Robust Lease Accounting Processes for Maximizing Business Efficiency and Minimizing Risk
The release of lease accounting standards such as ASC 842, GASB 87 and IFRS 16 has made it crucial for businesses to have strong lease accounting processes. These processes involve managing lease agreements, recording lease information, and complying with accounting standards to avoid penalties and legal issues. By implementing lease accounting processes, businesses can benefit from financial transparency, better-informed decision-making, and reduced administrative and operational burdens.
Key Benefits of Strong Lease Accounting Procedures
By having a clear understanding of all lease terms, businesses can better manage their leases and mitigate risks associated with leasing, such as lease terminations, renewals, and inaccurate accounting. Additionally, mature lease accounting processes can streamline lease management, reduce administrative burdens, and improve overall efficiency, which can save time and money. This can be particularly beneficial for organizations that have a large number of leased assets or properties, like government entities or retail, and distribution. By improving efficiency, businesses can reduce their operational costs and improve their profitability.
Technology-Driven Solutions
Cherry Bekaert offers assistance in implementing lease accounting processes and IT system solutions through strategic alliances such as LeaseCrunch and FinQuery. With Cherry Bekaert's dedicated team of professionals, businesses can navigate the lease accounting standard changes and approach implementation with confidence.
Next Steps: Lease Accounting
To implement the new standard, businesses should perform an inventory of all leases, evaluate the impact on historical financial statements, and proactively work with their bank to discuss the impact on loan covenants.
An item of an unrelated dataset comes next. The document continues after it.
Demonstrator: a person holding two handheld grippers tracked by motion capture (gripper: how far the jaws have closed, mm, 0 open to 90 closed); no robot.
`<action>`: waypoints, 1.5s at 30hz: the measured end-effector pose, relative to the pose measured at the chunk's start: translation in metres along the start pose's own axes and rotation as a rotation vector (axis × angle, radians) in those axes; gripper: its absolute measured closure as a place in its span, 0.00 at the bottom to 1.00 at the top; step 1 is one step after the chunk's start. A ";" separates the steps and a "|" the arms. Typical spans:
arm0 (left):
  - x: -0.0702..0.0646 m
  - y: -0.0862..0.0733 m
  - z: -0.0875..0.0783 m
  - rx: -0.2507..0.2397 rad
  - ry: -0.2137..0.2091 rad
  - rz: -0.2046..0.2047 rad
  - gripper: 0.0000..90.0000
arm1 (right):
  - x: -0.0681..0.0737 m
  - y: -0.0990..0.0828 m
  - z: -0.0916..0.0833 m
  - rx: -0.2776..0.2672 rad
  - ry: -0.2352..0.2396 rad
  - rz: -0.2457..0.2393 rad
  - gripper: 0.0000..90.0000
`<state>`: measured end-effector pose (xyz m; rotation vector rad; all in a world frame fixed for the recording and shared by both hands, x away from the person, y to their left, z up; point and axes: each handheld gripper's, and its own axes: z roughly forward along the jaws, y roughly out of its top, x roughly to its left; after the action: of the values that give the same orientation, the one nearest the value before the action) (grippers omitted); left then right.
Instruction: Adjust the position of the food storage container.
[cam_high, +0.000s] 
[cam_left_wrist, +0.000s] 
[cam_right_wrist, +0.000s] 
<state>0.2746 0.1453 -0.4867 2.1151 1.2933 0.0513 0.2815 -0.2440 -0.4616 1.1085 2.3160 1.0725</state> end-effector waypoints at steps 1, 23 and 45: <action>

By engaging the right advisor and implementing lease accounting processes, businesses can comply with accounting standards, accurately report lease information, and make better-informed decisions.
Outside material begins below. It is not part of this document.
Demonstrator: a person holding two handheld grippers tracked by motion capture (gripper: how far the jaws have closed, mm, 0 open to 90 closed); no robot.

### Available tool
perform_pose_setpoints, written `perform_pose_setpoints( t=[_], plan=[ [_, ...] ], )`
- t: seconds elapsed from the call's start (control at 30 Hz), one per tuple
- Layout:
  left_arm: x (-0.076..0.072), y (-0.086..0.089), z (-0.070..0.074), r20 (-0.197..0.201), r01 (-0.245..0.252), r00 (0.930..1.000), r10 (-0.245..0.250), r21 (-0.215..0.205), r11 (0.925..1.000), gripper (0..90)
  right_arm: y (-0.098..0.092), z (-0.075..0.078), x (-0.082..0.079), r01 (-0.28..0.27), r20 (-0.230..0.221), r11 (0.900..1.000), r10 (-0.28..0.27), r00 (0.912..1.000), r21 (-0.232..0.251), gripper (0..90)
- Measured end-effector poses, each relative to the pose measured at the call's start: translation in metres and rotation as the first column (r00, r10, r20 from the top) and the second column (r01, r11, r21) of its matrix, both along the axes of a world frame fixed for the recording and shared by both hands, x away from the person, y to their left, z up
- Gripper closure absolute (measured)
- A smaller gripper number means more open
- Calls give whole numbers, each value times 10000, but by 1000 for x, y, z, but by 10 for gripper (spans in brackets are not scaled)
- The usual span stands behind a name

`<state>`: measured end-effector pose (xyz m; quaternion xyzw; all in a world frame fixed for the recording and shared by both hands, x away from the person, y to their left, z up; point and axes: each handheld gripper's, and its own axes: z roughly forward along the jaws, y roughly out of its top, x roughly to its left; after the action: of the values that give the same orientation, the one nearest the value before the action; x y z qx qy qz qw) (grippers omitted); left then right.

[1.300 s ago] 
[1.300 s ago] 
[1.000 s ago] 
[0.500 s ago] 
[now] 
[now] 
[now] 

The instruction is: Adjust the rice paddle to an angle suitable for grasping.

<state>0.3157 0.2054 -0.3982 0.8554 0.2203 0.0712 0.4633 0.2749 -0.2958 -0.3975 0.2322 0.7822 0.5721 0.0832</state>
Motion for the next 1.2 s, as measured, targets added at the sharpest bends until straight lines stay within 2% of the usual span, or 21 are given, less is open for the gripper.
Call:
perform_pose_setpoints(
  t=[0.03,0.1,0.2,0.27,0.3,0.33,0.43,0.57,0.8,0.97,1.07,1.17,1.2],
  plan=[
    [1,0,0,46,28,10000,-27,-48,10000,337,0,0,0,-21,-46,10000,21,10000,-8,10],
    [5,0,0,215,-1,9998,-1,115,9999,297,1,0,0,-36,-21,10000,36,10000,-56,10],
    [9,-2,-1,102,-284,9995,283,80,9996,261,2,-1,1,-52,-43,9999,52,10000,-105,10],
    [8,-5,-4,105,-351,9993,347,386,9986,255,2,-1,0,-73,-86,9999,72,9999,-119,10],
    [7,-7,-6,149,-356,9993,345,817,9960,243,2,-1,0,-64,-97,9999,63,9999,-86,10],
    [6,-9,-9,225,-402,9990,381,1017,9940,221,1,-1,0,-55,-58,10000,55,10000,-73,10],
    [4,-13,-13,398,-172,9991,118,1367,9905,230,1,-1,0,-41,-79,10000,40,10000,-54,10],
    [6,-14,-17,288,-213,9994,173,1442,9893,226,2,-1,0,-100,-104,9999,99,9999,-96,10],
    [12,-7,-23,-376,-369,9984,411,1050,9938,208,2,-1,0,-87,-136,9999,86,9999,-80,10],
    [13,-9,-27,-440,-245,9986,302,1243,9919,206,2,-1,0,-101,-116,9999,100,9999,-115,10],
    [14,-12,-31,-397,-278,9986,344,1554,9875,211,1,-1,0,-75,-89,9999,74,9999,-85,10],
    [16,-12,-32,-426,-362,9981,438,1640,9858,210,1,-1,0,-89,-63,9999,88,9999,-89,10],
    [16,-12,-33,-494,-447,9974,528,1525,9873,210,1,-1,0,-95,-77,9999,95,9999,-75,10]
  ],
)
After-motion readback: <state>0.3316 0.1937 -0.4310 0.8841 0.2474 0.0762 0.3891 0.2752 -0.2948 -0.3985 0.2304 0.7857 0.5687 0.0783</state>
- Performing an inventory of all leases: Begin gathering all lease-related documents to identify the key assumptions necessary to implement the new standard.
- Evaluating the impact: Recast your historical financial statements using the new lease model so you can consider the impact on compliance with agreements tied to your entity’s financial statements.
- Proactively work with your bank: Talk with your bank to discuss the impact on loan covenants and consider whether new or amendments to existing debt agreements are required.